- **Work to be completed**
Of all the lines in the records below, copy only those that contain the string "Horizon".

*** Opening Data records ***

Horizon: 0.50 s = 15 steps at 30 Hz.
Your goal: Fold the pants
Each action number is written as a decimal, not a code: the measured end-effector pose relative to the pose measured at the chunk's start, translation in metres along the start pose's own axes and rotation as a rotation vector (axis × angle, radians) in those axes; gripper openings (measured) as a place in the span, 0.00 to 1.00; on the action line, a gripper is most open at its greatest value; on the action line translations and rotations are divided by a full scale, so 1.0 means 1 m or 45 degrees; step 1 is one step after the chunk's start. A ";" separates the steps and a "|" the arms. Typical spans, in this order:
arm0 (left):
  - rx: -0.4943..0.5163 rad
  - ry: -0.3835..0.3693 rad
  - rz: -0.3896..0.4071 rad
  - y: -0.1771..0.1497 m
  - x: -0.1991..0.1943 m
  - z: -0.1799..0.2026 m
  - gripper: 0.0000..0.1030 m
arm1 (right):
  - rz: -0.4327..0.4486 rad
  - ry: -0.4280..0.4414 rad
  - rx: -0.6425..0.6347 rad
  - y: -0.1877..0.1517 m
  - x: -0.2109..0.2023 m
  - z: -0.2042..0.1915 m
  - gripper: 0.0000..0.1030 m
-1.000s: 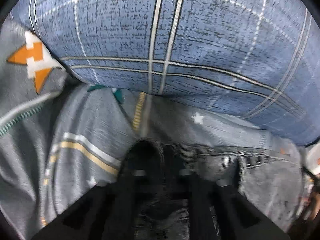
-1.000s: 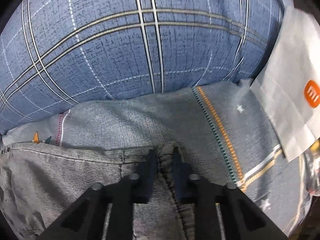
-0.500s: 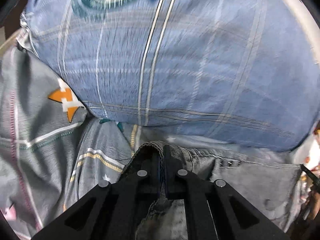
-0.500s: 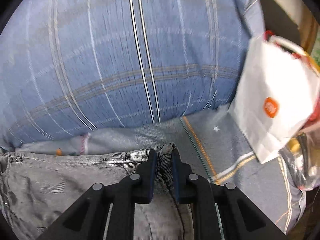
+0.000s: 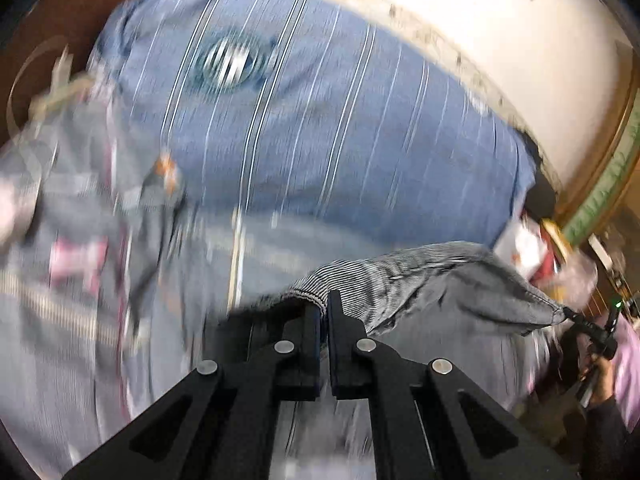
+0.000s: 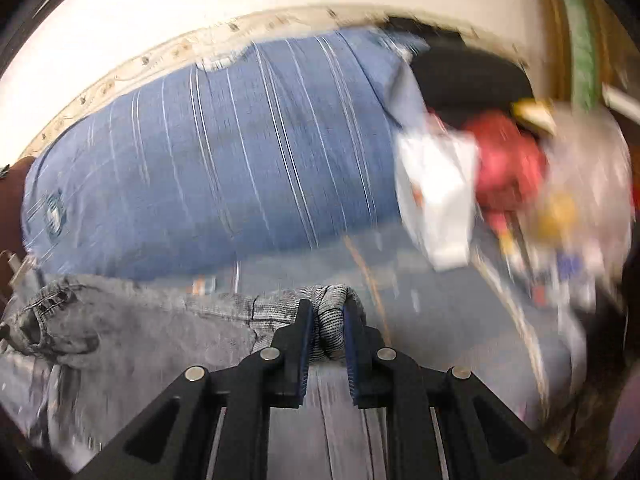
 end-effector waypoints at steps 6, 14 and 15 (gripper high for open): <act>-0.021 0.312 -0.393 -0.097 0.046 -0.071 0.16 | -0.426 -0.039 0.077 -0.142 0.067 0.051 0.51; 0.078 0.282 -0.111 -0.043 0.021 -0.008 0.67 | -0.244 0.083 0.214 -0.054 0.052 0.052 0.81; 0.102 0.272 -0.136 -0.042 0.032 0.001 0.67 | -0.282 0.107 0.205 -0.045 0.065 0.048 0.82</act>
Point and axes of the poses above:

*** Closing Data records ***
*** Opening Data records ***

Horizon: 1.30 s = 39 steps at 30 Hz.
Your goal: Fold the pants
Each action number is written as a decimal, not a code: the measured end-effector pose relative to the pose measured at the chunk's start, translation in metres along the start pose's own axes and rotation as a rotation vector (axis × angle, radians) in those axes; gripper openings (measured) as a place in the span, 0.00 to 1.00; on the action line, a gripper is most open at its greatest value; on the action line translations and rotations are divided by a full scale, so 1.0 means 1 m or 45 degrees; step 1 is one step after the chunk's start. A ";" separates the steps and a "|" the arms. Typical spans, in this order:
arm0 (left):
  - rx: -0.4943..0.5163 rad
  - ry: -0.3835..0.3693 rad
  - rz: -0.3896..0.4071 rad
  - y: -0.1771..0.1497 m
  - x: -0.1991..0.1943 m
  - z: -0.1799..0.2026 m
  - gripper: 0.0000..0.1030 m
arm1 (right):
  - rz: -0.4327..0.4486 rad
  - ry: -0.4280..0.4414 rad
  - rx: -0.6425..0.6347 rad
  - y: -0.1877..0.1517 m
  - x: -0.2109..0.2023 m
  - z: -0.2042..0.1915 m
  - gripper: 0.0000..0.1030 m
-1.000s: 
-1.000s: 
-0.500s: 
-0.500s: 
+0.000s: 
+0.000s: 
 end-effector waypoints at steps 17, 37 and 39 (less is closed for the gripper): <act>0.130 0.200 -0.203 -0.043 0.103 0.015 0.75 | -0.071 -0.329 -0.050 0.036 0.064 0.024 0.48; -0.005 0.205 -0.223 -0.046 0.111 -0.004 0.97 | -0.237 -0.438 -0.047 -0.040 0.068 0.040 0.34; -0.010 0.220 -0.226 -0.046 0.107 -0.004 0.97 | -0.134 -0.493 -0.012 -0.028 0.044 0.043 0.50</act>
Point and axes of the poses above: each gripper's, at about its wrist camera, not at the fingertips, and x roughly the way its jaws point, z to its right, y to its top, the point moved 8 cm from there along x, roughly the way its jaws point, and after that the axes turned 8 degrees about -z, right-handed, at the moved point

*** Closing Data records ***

- **Task answer**
Horizon: 0.50 s = 15 steps at 30 Hz.
Horizon: 1.30 s = 39 steps at 30 Hz.

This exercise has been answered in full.